DryShips Inc. (NDAQ: DRYS) and Diana Shipping Inc. (NYSE: DSX) shares moved higher today after a key competitor announced that it would acquire six drybulk new-builds for $530 million. Genco Shipping & Trading has agreed to purchase the new drybulk ships in a deal that instilled confidence within investors who were recently shaken up by a sharp drop in spot prices.
Last week, a key shipping index measuring drybulk vessel activity posted its largest one-day drop and dragged down rates for the sector's biggest ships. The Baltic Dry Index lost 963 points last Thursday to reach 10,142 after hitting an all-time high of 11,793 in May. The largest drop was in Capesize vessels, which sank 16 percent in one day. Rates have since recovered slightly, but remain well below historic standards.
Analysts believe that the issues facing the drybulk industry are only temporary. Dahlman Rose & Company noted that the volume of new spot fixtures has been exceedingly low as of late; spot prices are up more than 100% since last year alone. It is also important to note that there are many types of companies in the drybulk industry. DryShips, for instance, only leases at spot rates while others prefer long-term contracts.
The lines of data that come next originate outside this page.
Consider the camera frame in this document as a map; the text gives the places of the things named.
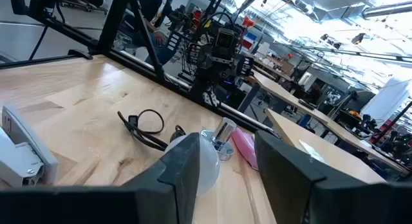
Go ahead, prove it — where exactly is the person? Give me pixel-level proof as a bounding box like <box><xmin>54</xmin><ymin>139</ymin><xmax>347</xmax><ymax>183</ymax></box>
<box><xmin>127</xmin><ymin>0</ymin><xmax>181</xmax><ymax>66</ymax></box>

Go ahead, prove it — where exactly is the white lightbulb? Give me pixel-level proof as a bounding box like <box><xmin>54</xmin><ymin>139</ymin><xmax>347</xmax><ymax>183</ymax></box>
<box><xmin>164</xmin><ymin>135</ymin><xmax>221</xmax><ymax>198</ymax></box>

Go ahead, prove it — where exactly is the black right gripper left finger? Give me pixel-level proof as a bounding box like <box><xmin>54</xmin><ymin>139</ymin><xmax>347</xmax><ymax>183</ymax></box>
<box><xmin>0</xmin><ymin>132</ymin><xmax>201</xmax><ymax>224</ymax></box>

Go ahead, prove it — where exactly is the pink sponge block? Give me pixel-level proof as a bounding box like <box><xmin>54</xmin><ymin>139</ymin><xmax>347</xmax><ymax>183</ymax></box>
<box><xmin>230</xmin><ymin>127</ymin><xmax>259</xmax><ymax>171</ymax></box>

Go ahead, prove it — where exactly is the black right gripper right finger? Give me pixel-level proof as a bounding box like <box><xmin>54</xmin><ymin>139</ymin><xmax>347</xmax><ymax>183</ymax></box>
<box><xmin>254</xmin><ymin>130</ymin><xmax>412</xmax><ymax>224</ymax></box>

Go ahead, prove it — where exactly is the black lamp cord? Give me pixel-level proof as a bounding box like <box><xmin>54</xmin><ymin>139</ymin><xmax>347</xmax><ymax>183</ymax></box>
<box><xmin>116</xmin><ymin>108</ymin><xmax>187</xmax><ymax>153</ymax></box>

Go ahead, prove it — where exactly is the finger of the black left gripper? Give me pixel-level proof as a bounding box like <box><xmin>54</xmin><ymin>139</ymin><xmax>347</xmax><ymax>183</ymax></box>
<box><xmin>187</xmin><ymin>42</ymin><xmax>201</xmax><ymax>66</ymax></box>
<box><xmin>236</xmin><ymin>55</ymin><xmax>256</xmax><ymax>78</ymax></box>

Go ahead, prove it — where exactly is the grey stapler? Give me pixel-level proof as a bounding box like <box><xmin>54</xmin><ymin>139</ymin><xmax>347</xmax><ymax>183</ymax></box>
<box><xmin>0</xmin><ymin>103</ymin><xmax>60</xmax><ymax>189</ymax></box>

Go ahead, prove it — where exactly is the silver ceiling duct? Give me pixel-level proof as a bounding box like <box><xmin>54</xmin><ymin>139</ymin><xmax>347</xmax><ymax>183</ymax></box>
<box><xmin>360</xmin><ymin>1</ymin><xmax>412</xmax><ymax>19</ymax></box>

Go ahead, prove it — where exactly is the black aluminium table frame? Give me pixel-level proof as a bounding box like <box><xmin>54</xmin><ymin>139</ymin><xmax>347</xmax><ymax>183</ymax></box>
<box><xmin>0</xmin><ymin>0</ymin><xmax>283</xmax><ymax>138</ymax></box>

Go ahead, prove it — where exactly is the long tan desk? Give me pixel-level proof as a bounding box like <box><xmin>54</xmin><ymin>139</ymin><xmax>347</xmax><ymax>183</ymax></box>
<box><xmin>246</xmin><ymin>71</ymin><xmax>411</xmax><ymax>175</ymax></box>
The recent purchase by Genco has further solidified the belief that the issues facing the drybulk industry are only temporary. There is little evidence to support the notion of a slowdown in the commodities market - which constitutes a large portion of drybulk shipments. Rather, China has only slightly slowed its imports as they try and use more domestic coal and natural resources.
In the end, demand from foreign nations for commodities will only keep drybulk spot prices high. The recent drop can be attributed to a series of bearish signs in the near-term, but the long-term is still very bullish, according to many industry analysts. Genco's purchase today only improved upon those beliefs and sent industry shares higher on the day.